The response should contain every record, reproduced exactly.

MATERIAL TO PROCESS:
"""

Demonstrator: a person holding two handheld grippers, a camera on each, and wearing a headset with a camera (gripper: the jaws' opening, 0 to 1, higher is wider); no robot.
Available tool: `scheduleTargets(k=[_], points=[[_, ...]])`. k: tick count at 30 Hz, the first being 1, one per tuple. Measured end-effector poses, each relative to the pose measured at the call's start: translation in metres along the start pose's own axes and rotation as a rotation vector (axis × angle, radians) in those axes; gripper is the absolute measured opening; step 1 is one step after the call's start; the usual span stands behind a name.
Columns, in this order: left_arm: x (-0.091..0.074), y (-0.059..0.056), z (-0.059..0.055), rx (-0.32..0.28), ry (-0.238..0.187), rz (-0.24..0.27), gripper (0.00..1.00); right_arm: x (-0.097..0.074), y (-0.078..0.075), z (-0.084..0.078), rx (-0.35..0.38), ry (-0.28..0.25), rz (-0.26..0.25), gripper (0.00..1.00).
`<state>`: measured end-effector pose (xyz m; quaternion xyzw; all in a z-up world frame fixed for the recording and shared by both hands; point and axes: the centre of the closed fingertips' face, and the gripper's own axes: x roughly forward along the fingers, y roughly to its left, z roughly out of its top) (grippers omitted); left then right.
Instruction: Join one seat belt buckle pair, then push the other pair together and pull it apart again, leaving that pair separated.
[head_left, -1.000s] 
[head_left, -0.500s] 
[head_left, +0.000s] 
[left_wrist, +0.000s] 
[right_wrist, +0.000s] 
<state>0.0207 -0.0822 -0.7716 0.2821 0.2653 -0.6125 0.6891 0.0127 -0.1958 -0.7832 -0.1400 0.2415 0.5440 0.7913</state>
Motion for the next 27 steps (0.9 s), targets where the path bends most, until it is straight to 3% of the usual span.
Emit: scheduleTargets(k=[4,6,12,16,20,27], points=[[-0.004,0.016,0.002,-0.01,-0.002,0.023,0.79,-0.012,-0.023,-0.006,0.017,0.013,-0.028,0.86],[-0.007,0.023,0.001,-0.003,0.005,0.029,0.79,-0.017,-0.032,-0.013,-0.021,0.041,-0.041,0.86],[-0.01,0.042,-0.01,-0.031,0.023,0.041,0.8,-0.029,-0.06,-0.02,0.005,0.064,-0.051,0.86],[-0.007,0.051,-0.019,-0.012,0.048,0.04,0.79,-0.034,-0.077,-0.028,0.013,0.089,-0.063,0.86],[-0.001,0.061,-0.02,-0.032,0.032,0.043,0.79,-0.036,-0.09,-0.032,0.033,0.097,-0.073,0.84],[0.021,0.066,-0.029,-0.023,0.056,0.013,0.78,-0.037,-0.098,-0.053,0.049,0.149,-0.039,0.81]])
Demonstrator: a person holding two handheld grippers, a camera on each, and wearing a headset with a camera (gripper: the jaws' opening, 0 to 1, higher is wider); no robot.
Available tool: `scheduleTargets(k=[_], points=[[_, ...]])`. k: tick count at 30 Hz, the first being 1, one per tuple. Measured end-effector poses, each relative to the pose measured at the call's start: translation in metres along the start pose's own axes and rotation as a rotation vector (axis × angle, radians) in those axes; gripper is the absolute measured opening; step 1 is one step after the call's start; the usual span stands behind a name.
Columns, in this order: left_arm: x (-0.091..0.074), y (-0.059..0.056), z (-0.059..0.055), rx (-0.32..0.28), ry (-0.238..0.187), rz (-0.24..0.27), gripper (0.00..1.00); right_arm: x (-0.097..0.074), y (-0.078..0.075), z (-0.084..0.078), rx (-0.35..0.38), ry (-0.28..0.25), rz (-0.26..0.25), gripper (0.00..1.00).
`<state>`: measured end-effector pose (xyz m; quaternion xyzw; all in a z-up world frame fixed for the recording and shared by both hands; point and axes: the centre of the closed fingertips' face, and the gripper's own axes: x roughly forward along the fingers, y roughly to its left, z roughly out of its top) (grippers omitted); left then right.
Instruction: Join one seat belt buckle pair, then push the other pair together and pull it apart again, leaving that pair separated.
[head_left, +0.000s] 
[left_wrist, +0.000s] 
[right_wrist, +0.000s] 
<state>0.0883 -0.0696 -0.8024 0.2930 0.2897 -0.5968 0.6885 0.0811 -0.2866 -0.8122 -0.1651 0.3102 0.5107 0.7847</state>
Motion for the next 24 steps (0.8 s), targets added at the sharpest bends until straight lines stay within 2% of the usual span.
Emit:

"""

RESPONSE TO THE EXERCISE:
Demonstrator: a person holding two handheld grippers, a camera on each, and wearing a headset with a camera (gripper: the jaws' opening, 0 to 1, higher is wider); no robot.
Available tool: `scheduleTargets(k=[_], points=[[_, ...]])`. k: tick count at 30 Hz, the first being 1, one per tuple. Measured end-effector poses, each relative to the pose measured at the call's start: translation in metres along the start pose's own axes and rotation as a rotation vector (axis × angle, radians) in those axes; gripper is the absolute measured opening; step 1 is one step after the call's start; the usual span stands behind a name.
Columns, in this order: left_arm: x (-0.091..0.074), y (-0.059..0.056), z (-0.059..0.055), rx (-0.32..0.28), ry (-0.238..0.187), rz (-0.24..0.27), gripper (0.00..1.00); right_arm: x (-0.097..0.074), y (-0.078..0.075), z (-0.084..0.078), rx (-0.35..0.38), ry (-0.28..0.25), rz (-0.26..0.25), gripper (0.00..1.00).
`<state>`: measured end-effector pose (xyz m; quaternion xyzw; all in a z-up world frame fixed for the recording and shared by both hands; point and axes: the centre of the closed fingertips' face, and the gripper's own axes: x roughly forward along the fingers, y roughly to its left, z roughly out of its top) (grippers omitted); left then right.
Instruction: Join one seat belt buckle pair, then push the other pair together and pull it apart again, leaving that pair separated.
[head_left, -1.000s] 
[head_left, -0.500s] 
[head_left, +0.000s] 
[left_wrist, +0.000s] 
[right_wrist, +0.000s] 
<state>0.0207 -0.0822 -0.7716 0.2821 0.2653 -0.6125 0.6891 0.0127 -0.1958 -0.7832 -0.1400 0.2415 0.5440 0.7913</state>
Motion for the next 27 steps (0.9 s), targets where the path bends most, until it is straight to 3% of the usual span.
Emit: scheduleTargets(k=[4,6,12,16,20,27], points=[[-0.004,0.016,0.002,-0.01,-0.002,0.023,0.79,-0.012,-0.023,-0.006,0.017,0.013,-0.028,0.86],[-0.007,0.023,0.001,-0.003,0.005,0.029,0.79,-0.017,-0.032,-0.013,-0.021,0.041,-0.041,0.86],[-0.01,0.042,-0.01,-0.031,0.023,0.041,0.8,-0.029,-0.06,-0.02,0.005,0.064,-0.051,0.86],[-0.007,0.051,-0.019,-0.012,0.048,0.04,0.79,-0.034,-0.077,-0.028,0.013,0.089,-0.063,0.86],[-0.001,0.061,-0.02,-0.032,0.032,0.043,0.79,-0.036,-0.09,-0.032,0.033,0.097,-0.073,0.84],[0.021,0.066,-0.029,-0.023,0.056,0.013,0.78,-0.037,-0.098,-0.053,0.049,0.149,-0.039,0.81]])
Demonstrator: a person holding two handheld grippers, a camera on each, and wearing a headset with a camera (gripper: the jaws' opening, 0 to 1, higher is wider); no robot.
Available tool: `scheduleTargets(k=[_], points=[[_, ...]])`. k: tick count at 30 Hz, the first being 1, one per tuple. Measured end-effector poses, each relative to the pose measured at the call's start: translation in metres along the start pose's own axes and rotation as a rotation vector (axis × angle, radians) in those axes; gripper is the absolute measured opening; step 1 is one step after the call's start; the usual span stands behind a name.
Columns, in this order: left_arm: x (-0.091..0.074), y (-0.059..0.056), z (-0.059..0.055), rx (-0.32..0.28), ry (-0.238..0.187), rz (-0.24..0.27), gripper (0.00..1.00); right_arm: x (-0.097..0.074), y (-0.078..0.075), z (-0.084..0.078), rx (-0.35..0.38), ry (-0.28..0.25), rz (-0.26..0.25), gripper (0.00..1.00).
`<state>`: measured end-effector pose (xyz m; quaternion xyzw; all in a z-up world frame fixed for the recording and shared by both hands; point and axes: the centre of the closed fingertips' face, and the gripper's own axes: x roughly forward along the fingers, y roughly to its left, z roughly out of its top) (grippers omitted); left then right.
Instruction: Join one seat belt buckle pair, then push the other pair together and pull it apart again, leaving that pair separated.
[head_left, +0.000s] 
[left_wrist, +0.000s] 
[right_wrist, +0.000s] 
<state>0.0883 -0.0696 -0.8024 0.2930 0.2897 -0.5968 0.6885 0.0811 -0.2866 -0.8122 -0.1651 0.3102 0.5107 0.7847</state>
Motion for the next 24 steps (0.8 s), targets added at the sharpest bends until straight lines stay within 2% of the usual span.
Emit:

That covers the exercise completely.